> PROBLEM DESCRIPTION: From the entries below, work out the number of lines that hold the word "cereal", and give that number alone.

INFORMATION GIVEN Start Marker

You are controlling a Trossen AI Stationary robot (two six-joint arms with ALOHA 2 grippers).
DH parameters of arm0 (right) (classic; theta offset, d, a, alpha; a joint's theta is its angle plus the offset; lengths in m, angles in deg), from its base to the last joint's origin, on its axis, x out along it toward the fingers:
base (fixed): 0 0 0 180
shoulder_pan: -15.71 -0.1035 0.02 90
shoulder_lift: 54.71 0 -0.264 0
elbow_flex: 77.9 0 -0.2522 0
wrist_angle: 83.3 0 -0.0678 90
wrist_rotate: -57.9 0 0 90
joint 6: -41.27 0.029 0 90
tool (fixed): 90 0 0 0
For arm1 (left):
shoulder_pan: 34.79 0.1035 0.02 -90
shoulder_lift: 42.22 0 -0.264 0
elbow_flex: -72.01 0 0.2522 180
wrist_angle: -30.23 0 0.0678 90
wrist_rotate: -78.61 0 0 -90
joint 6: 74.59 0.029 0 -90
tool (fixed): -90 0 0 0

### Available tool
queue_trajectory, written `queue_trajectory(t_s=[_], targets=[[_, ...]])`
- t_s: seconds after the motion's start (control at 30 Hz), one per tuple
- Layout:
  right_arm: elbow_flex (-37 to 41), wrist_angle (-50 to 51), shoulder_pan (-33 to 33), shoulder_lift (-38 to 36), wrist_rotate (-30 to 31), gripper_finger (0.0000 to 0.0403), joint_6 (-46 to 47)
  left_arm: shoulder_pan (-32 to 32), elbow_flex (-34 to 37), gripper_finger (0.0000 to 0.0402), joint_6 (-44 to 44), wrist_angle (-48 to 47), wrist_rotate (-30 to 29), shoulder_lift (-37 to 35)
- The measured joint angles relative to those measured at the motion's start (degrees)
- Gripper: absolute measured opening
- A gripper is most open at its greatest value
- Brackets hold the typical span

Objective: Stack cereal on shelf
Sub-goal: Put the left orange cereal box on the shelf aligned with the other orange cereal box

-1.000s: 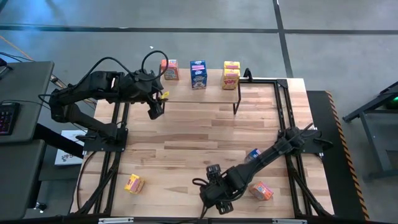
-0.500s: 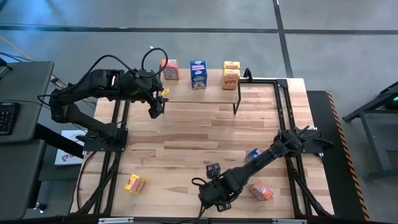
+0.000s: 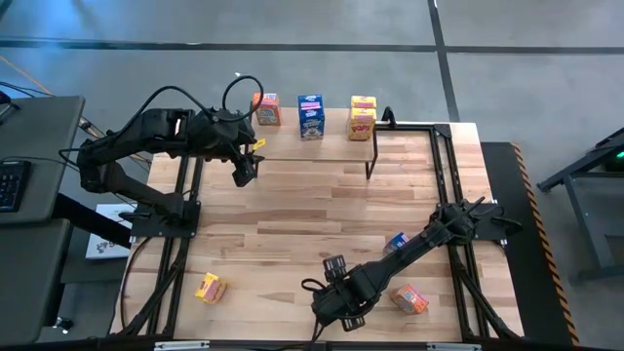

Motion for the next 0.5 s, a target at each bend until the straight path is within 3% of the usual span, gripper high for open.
queue_trajectory(t_s=[0.5], targets=[[0.0, -0.1, 2.1, -0.3, -1.2, 0.0181, -1.1, 0.0, 0.0, 0.0294, 4.7, -1.3, -1.9, 0.0]])
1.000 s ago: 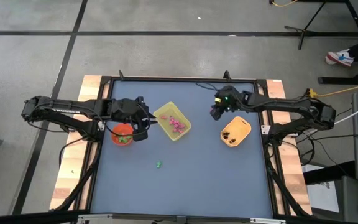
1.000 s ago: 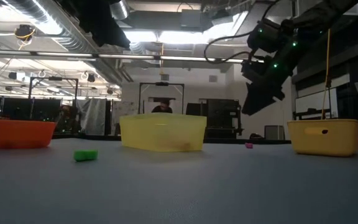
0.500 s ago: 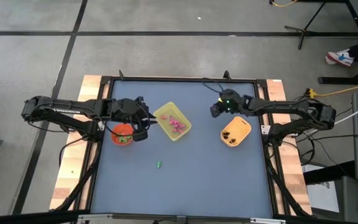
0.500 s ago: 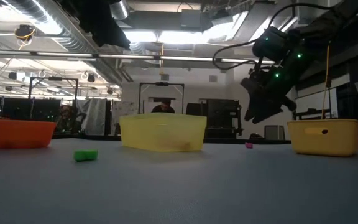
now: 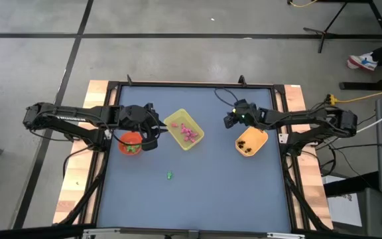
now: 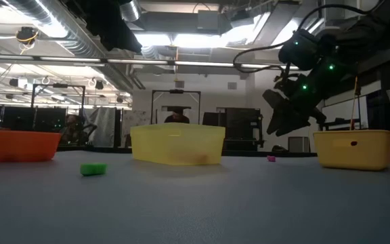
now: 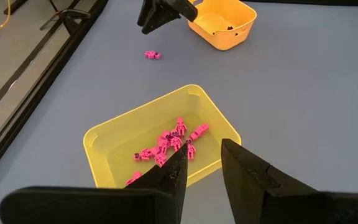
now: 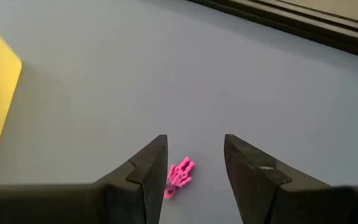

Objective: Sort Halloween decoration
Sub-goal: Put the pink skeleton toy into the yellow bin

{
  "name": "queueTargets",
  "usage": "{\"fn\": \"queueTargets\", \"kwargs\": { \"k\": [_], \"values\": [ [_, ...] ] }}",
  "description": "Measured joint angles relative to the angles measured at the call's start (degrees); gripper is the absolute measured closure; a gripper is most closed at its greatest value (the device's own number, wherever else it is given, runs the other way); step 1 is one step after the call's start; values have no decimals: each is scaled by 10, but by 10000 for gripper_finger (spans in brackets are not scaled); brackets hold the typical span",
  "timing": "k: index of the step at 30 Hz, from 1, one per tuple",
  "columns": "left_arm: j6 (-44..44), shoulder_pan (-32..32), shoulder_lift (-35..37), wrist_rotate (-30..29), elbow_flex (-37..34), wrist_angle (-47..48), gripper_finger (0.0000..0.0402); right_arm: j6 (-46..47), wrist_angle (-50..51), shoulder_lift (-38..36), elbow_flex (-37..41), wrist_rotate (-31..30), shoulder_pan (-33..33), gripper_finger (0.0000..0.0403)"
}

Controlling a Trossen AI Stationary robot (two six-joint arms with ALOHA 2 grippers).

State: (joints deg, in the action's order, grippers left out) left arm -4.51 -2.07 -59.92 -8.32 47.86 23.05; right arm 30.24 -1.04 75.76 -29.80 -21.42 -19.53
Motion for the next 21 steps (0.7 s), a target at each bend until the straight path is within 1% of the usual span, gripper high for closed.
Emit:
{"fn": "queueTargets", "kwargs": {
  "k": [5,8,14,21],
  "values": [
    [0,0,0,0,0,0,320,1,-30,32,0,-17,33,246],
    [0,0,0,0,0,0,320,19,-34,56,0,-32,44,246],
    [0,0,0,0,0,0,320,30,-43,91,0,-60,45,246],
    [0,0,0,0,0,0,320,42,-78,120,0,-51,46,246]
  ]
}}
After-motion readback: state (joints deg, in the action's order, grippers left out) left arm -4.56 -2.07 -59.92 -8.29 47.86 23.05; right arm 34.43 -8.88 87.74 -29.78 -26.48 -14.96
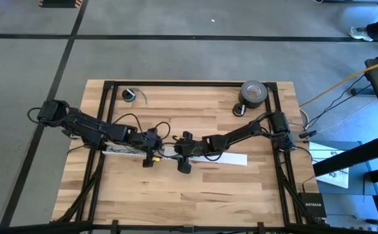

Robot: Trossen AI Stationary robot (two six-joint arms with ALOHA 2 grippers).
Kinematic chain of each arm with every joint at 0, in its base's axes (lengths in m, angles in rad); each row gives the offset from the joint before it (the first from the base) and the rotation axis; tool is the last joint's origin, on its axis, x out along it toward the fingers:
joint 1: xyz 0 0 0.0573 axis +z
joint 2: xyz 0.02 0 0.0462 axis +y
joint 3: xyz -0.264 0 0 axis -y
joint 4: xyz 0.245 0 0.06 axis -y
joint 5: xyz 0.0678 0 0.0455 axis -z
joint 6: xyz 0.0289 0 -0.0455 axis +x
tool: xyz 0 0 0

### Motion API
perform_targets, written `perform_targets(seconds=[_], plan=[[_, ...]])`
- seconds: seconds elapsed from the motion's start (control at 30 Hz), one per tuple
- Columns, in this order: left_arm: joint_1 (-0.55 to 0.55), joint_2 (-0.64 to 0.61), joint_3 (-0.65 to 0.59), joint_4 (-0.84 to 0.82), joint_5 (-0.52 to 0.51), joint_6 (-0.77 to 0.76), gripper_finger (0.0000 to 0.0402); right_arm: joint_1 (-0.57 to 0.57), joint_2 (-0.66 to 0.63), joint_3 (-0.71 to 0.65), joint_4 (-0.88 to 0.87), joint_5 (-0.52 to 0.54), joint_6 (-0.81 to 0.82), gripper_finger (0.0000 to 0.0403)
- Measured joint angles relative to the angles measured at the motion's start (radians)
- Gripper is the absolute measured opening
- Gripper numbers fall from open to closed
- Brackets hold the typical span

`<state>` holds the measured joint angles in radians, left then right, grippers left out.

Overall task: Ziptie cables
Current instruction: Close the white cable duct

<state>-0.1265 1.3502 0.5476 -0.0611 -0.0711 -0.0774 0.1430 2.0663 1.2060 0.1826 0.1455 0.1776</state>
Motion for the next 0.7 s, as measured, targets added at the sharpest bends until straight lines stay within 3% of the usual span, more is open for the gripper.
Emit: perform_targets(seconds=[0.17,0.5,0.7], plan=[[0.000,0.000,-0.020,0.039,0.000,-0.001,0.0238,0.000,0.000,0.000,0.008,-0.005,-0.003,0.0216],[0.000,0.000,-0.034,0.066,0.002,0.002,0.0235,0.000,0.006,-0.004,0.044,-0.011,-0.002,0.0216],[-0.001,0.000,-0.037,0.051,0.004,0.009,0.0235,-0.001,0.070,0.073,0.032,-0.015,-0.002,0.0216]])
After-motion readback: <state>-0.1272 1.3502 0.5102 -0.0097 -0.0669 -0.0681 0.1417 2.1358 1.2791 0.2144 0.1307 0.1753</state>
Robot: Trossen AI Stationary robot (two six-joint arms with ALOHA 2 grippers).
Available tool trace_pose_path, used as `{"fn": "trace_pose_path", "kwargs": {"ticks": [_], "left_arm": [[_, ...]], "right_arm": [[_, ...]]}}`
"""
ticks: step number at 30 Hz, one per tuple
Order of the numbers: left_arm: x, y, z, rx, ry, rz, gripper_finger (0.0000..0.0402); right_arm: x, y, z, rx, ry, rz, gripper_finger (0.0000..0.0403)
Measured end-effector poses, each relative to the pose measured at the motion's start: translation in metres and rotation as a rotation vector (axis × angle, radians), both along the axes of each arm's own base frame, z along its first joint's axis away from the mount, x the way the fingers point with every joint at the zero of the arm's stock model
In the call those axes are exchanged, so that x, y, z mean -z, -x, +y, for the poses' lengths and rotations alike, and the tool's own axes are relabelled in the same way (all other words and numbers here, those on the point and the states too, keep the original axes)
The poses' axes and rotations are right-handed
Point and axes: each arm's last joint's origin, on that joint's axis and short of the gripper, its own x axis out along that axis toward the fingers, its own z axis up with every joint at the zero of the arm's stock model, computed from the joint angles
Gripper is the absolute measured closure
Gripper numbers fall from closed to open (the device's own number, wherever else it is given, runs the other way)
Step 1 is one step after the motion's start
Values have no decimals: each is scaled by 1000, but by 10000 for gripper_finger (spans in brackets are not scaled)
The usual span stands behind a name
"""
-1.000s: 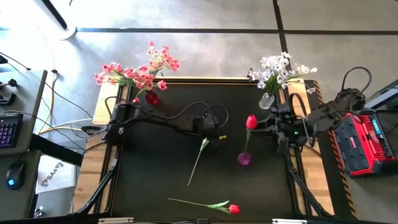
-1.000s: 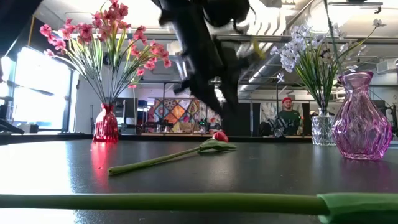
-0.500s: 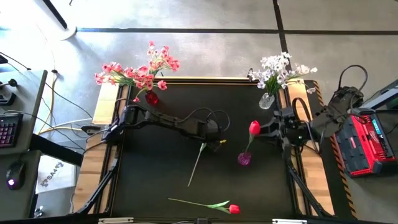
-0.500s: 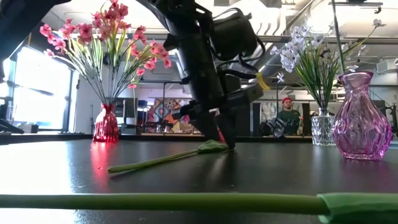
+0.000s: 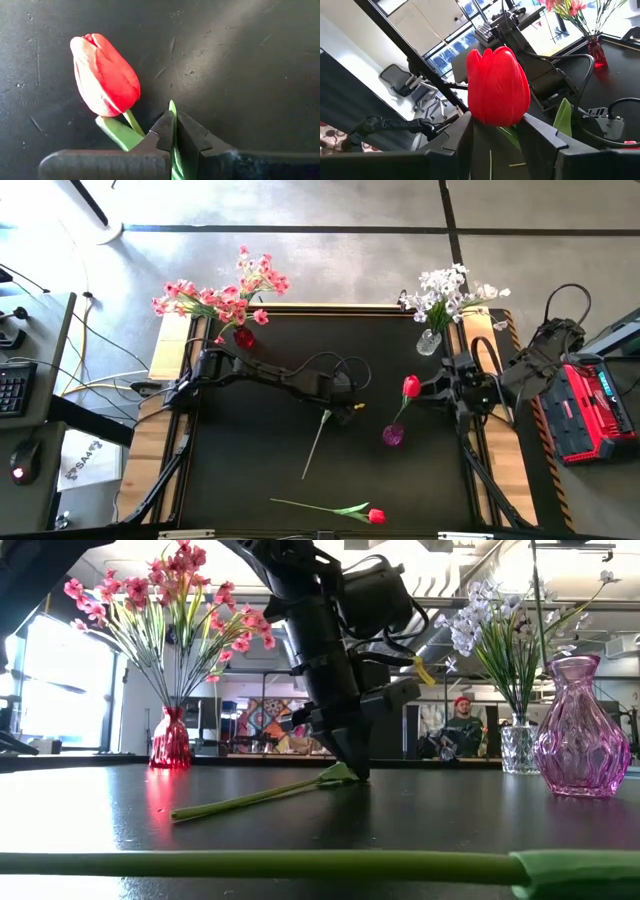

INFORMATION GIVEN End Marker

> SOLVED EXERCISE: 2